2018年02月06日 | Weblog

英語で論文を書いたら如何ですか?では、やります、という人は殆どいない。理由は、「恥」をかきたくない、という引きこもりである。この引きこもりが、すでに「大きな恥」である。日本人の場合、それが極端に酷い。世界のトップ10でも、ミスがあり、10戦全勝はありえない。作家でも、失敗作はある。まして、実験や実証してみないと分からない世界では、見込み違いはある。それで、思い切って「恥」を恐れないで、誰も立論しない仮説を立ててみる勇気が大事。秋田大学の名誉教授の吉永慎二郎さんは、孔子の「春秋」の取材源として、原型となる「左丘明の史資料」があると指摘した。これは、世界で最初の大胆仮説である。もちろん、実証的に可能な大仮説である。僕は、この仮説を支持する。
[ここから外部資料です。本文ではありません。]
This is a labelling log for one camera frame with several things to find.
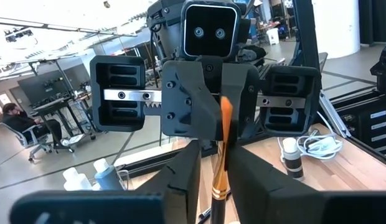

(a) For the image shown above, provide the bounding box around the black office desk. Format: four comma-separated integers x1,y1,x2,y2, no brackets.
31,93,97,153

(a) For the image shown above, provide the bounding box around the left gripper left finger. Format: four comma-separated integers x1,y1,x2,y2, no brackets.
9,139,202,224

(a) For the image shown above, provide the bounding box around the white coiled cable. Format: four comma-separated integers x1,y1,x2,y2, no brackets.
276,111,345,161

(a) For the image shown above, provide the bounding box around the small grey-brown paint bottle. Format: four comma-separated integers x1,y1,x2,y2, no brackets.
281,137,305,182

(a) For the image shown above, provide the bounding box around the grey office chair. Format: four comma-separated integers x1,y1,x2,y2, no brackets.
0,122,54,162

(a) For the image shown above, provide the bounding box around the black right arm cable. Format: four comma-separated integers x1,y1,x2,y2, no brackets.
149,27,164,90

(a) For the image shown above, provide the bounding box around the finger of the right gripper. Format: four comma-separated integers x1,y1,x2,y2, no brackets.
143,60,224,140
222,63,260,141

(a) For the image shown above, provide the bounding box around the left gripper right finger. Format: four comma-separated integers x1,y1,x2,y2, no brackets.
228,145,386,224

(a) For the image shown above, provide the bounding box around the large black wall screen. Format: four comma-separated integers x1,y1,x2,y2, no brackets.
17,63,91,105

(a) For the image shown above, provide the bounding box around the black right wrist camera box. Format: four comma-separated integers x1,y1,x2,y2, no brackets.
180,0,242,60

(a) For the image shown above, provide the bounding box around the large teal paint bottle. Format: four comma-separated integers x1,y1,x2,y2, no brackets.
93,157,124,191

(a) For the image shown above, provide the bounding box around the large white paint bottle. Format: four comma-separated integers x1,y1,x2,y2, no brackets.
62,167,93,191

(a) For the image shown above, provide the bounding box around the long black paintbrush silver ferrule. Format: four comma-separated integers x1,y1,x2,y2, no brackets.
197,205,214,224

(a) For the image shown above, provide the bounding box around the black drawer cabinet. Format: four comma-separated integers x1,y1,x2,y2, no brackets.
332,93,386,156

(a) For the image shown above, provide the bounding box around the person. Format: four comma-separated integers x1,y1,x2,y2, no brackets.
1,101,71,147

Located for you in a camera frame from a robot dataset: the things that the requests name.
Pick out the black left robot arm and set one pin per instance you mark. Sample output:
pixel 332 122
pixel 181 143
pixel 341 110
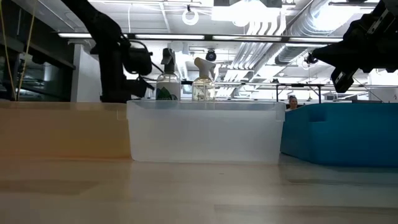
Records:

孔子の「春秋」は、無から有が生まれたわけではない。それと、青銅器の銘文の事件は、「左氏伝」と合致し、その他の伝は。「春秋」にぶら下げた解説にすぎない。孔子の後付けの注釈は、「公羊伝」「穀梁伝」である。原「左氏伝」があり、そこから孔子の「春秋」が編纂され、その「春秋」にぶら下げて、漢代に後付けされた「左氏伝の増補」があるという。これが吉永説である。その説は、中国の国学の定説を覆す。では、何が起きるのか?何も起きない。ただ、中国の学者たちが「恥をかくことになる」だけだ。でも、大事なのは、大部分の学者が凡庸だと証明されたら、何もしなかったことで、自然に恥をかいていることになる。研究史に何の名も残すことはない。存在が認められない。それこそが、本源の「恥」である。